At the immunofluorescence analysis, the cells treated with doxorubicin displayed a significant increased expression in P-gp compared the control cells (Figure 7a,d). By contrast, the presence of P-gp was downregulated in the combinations of the anticancer drug and both the caryophyllane sesquiterpenes with respect to doxorubicin (Figure 7d–f). The sesquiterpenes alone did not affect P-gp expression (Figure 7a–c).

2.5. In Silico Prediction of the Possible Interaction between Caryophyllene Sesquiterpenes and P-Glycoprotein

The possible direct interaction between caryophyllane sesquiterpenes and P-gp proteins was screened by molecular docking, using a previous published human homology model of P-glycoprotein [26]. The sesquiterpene α-caryophyllene (also known as α-humulene), a ring-opened isomer of β-caryophyllene, was also included in the in silico analysis in order to characterize possible specific features of the caryophyllane scaffold for the interaction with P-gp structure. Verapamil was included as positive control to validate the computational protocol and to predict the potency of tested sesquiterpenes as P-gp inhibitors.

The predicted binding sites for the caryophyllane sesquiterpenes were based on the calculated binding energies in the output docking clusters. Accordingly, the best docking score for α-caryophyllene, β-caryophyllene and β-caryophyllene oxide was found in a hydrophobic space next to the nucleotide binding domain mostly covered by Leu225, Phe760, Leu781, Phe771, Ile 228, Met763 and Val231 (Figure 8a).
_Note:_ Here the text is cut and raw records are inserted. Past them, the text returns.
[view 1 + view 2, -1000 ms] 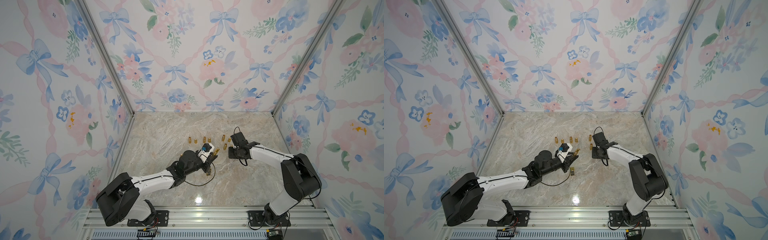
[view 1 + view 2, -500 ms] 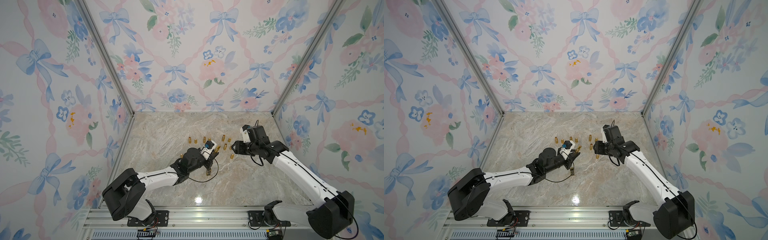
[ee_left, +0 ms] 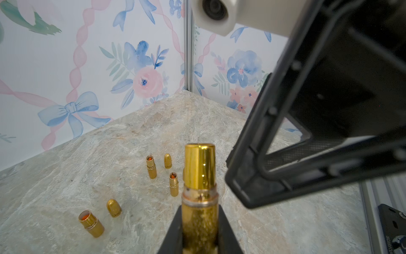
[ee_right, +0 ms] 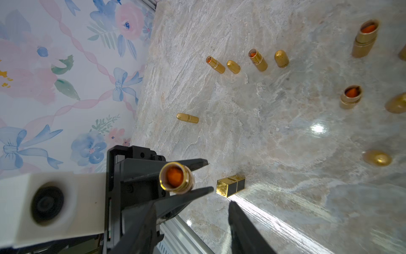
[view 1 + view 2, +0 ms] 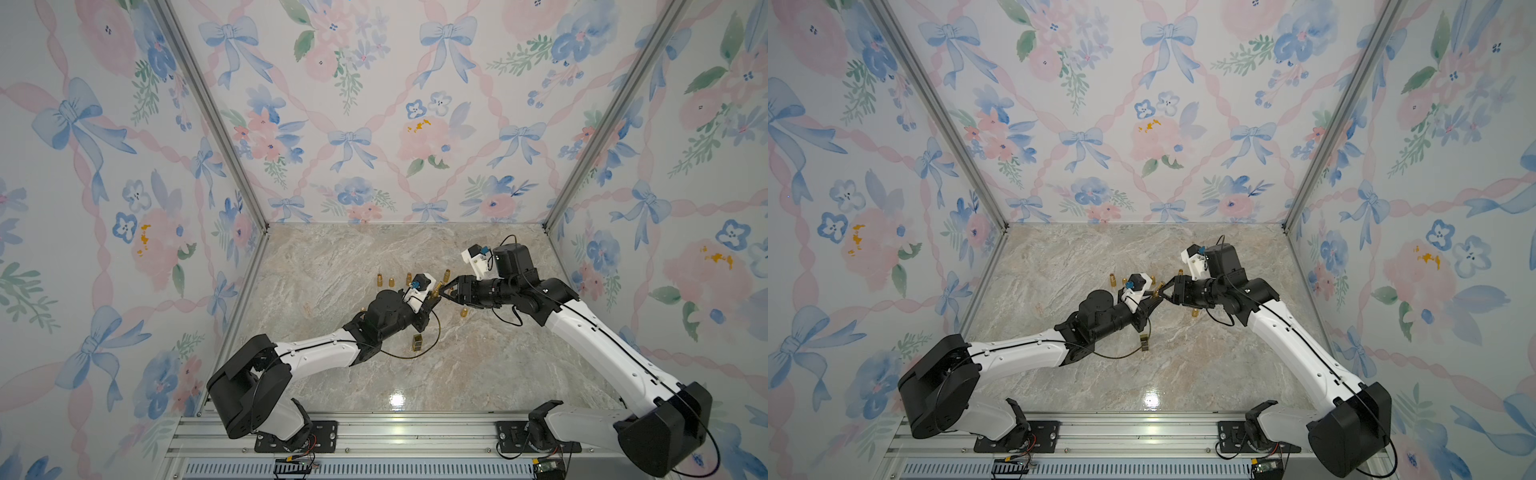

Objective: Open the lipstick cap
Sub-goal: Place the lipstick at the center of the board.

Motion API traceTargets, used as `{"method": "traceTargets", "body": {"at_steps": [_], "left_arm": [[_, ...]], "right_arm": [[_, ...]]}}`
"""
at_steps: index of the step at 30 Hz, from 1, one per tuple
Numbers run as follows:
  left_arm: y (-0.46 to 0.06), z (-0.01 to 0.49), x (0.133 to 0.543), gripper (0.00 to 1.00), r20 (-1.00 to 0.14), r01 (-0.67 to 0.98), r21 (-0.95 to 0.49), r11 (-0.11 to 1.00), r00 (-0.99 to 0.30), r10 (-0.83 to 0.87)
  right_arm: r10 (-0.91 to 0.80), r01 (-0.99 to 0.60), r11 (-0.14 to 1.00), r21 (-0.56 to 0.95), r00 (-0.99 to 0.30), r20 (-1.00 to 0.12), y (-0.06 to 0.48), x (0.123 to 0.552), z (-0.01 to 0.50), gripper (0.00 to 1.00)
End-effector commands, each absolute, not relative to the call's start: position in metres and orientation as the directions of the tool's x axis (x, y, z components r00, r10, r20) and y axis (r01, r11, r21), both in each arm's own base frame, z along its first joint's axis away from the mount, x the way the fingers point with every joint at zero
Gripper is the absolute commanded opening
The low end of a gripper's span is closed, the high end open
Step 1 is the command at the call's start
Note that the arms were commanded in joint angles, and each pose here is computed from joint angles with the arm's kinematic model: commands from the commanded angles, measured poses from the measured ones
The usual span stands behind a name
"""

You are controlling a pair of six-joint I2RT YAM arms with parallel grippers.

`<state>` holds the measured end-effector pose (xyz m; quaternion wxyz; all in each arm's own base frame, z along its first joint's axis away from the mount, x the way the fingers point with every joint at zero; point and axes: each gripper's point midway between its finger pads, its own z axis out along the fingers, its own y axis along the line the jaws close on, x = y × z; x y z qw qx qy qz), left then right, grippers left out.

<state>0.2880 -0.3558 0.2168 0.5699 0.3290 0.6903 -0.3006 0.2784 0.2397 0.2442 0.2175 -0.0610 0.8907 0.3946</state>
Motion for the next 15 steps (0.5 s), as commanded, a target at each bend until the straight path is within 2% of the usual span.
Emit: {"method": "traceTargets", "body": {"at_steps": [1,8,15], "left_arm": [[-0.364,0.223,0.282,0.00,-0.988,0.827,-0.038,0.561,-0.116,0.104],[-0.365,0.225,0.280,0.00,-0.989,0.832,-0.028,0.554,-0.104,0.106],[-0.362,0.224,0.289,0.00,-0.989,0.804,-0.023,0.594,-0.107,0.106]], "right_arm": [[0.038,-0.320,0.644,0.695,-0.894,-0.447,0.257,0.282,0.254,0.50],[0.014,-0.318,0.669,0.672,-0.899,-0.438,0.261,0.287,0.239,0.39],[-0.015,-0.322,0.684,0.655,-0.904,-0.428,0.261,0.283,0.226,0.32]]}}
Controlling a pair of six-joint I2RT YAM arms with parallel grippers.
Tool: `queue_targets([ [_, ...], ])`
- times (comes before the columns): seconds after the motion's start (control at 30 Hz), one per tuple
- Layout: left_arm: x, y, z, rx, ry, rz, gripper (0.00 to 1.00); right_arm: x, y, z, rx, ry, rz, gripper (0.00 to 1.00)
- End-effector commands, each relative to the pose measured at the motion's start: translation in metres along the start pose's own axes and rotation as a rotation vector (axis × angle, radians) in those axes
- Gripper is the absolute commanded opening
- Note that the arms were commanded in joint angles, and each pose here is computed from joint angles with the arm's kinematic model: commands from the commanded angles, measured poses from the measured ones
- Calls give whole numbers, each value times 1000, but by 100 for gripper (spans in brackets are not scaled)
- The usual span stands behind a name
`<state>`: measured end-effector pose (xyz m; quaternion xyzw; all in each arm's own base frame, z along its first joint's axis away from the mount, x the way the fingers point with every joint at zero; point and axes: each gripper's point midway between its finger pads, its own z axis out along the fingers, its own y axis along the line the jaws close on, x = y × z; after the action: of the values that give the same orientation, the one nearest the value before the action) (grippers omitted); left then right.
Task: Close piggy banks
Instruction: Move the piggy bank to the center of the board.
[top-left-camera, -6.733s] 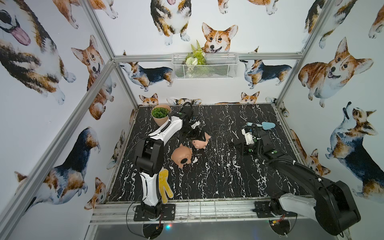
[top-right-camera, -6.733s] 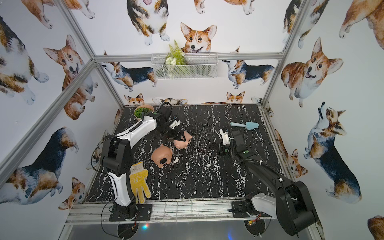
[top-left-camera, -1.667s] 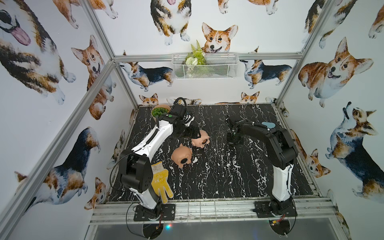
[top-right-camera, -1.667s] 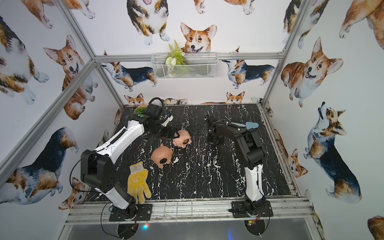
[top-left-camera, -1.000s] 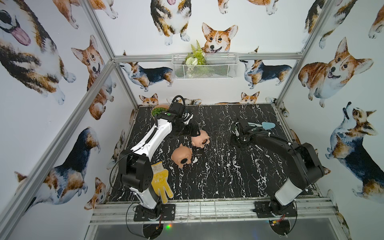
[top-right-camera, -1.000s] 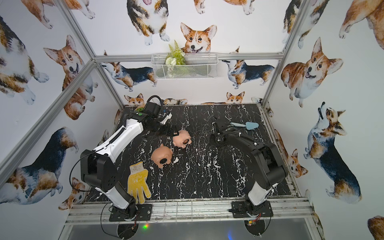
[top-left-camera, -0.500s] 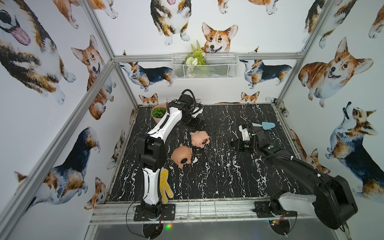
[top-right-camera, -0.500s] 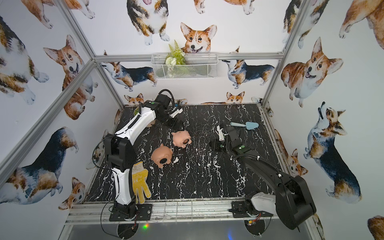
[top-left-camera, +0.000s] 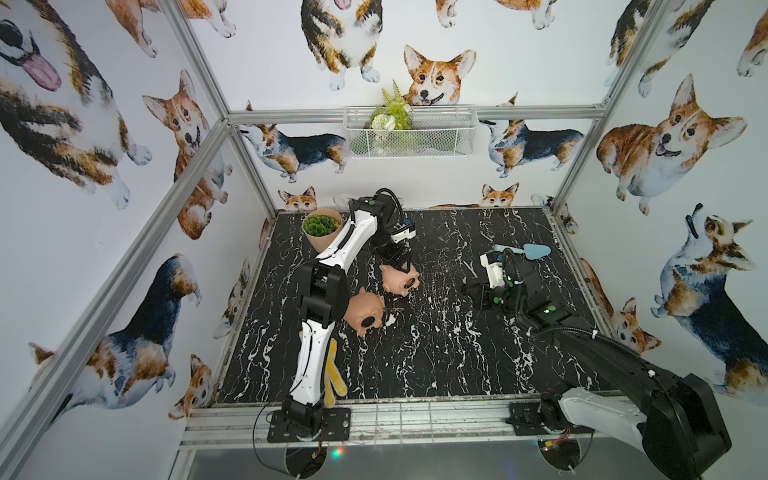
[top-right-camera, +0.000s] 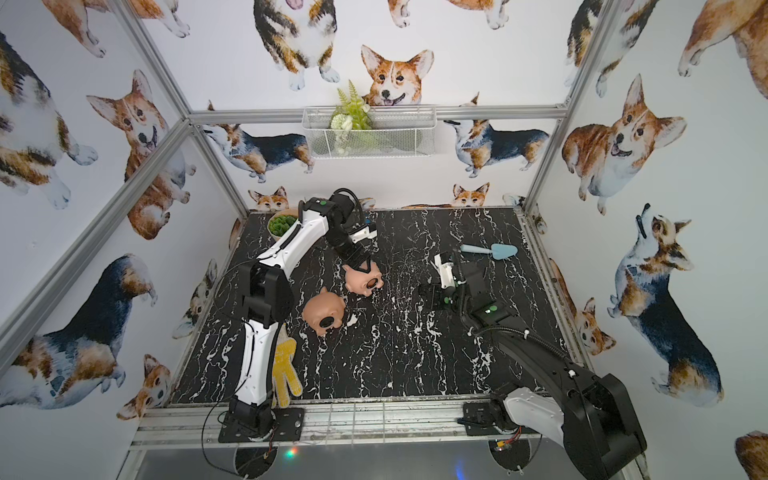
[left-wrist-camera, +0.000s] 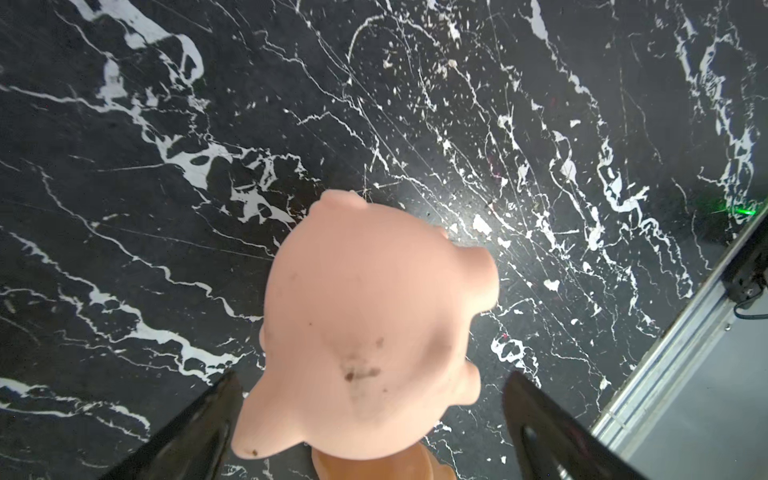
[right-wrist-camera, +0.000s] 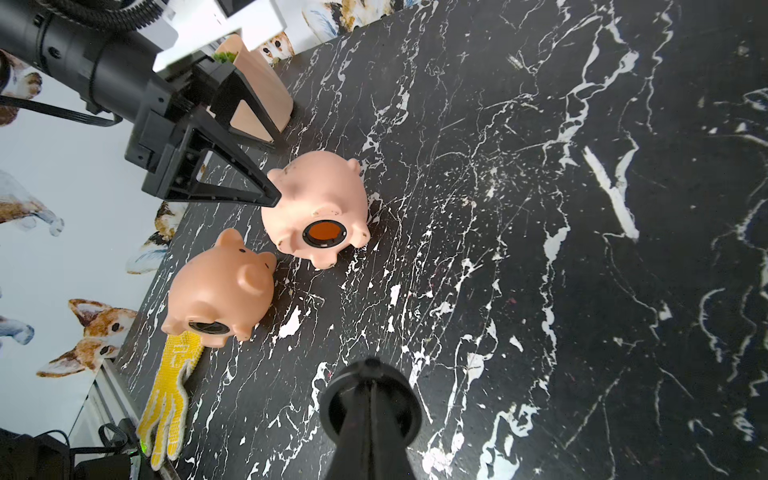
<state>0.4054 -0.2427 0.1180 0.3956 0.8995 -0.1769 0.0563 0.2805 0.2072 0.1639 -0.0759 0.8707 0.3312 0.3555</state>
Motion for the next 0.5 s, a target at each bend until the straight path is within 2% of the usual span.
queue_targets([
  [0.0, 3, -7, 2, 19, 15, 25, 100, -9, 7, 1, -36, -40, -14, 0],
  [0.27, 18, 5, 22, -15, 106, -2, 100, -7, 6, 1, -38, -39, -9, 0],
  [0.37, 17, 7, 25, -18, 104, -17, 99, -6, 6, 2, -40, -37, -5, 0],
  [0.47, 13, 0, 26, 34, 82, -40, 95, -5, 5, 4, -42, -30, 1, 0],
])
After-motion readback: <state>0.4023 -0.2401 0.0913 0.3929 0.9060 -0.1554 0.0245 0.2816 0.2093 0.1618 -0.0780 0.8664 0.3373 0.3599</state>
A particular image of the binding conformation for the caryophyllene sesquiterpenes and verapamil in the predicted binding site is illustrated in Figure 8b. The tested sesquiterpenes were found to bind in the same location next to the ATP binding domain. Surprisingly, this binding location is the same as the binding site predicted for verapamil in a recently reported study [26].

The calculated binding energy and its decomposition values for the caryophyllane sesquiterpenes and the standard P-gp inhibitor verapamil were calculated by MM-PBSA method and are displayed in Table 3. Among sesquiterpenes, β-caryophyllene was found to possess the lowest binding energy (−88.46 kJ/moL), followed by β-caryophyllene oxide (−82.57 kJ/moL) and α-caryophyllene (−73.01 kJ/moL). This means that it is characterized by a stronger binding affinity and a higher inhibition potential of β-caryophyllene towards the predicted binding site of P-gp. As expected, the low binding energy (−142.97 kJ/moL) of verapamil confirms its high inhibition power (Table 3).

Investigation of the binding interactions (Figure 9) showed that the nonpolar dimethylcyclobutane moiety of the structure is capable of forming several favorable hydrophobic interactions. This moiety is not present in the structure of α-caryophyllene and probably this extra-motif accounts for the higher binding affinity of β-caryophyllene and β-caryophyllene oxide compared to α-caryophyllene. A high positive value of electrostatic energy for α-caryophyllene (23.59 kJ/moL), as denoted in Table 3, is the result of lack of the latter hydrophobic structural motif in the structure of α-caryophyllene. Thereupon, polar solvation energy of α-caryophyllene is higher than the other caryophyllane sesquiterpenes.

The 2D-map of caryophyllane sesquiterpenes (Figure 9), representing the binding conformation of the tested compounds in the predicted binding site of P-gp, also displays the amino acid residues involved in the interaction and shows that nonpolar interactions such as van der Waals and pi-alkyl are exclusively formed. The contribution energy per residue to the binding energy showed that α-caryophyllene has the worst interaction pattern since there are a lot of positive values (Figure 10; brown line) in the energy of interacting amino acids with the ligand. Moreover, β-caryophyllene (Figure 10; blue line) has more negative and less positive values in interacting amino acids than β-caryophyllene oxide (Figure 10; green line).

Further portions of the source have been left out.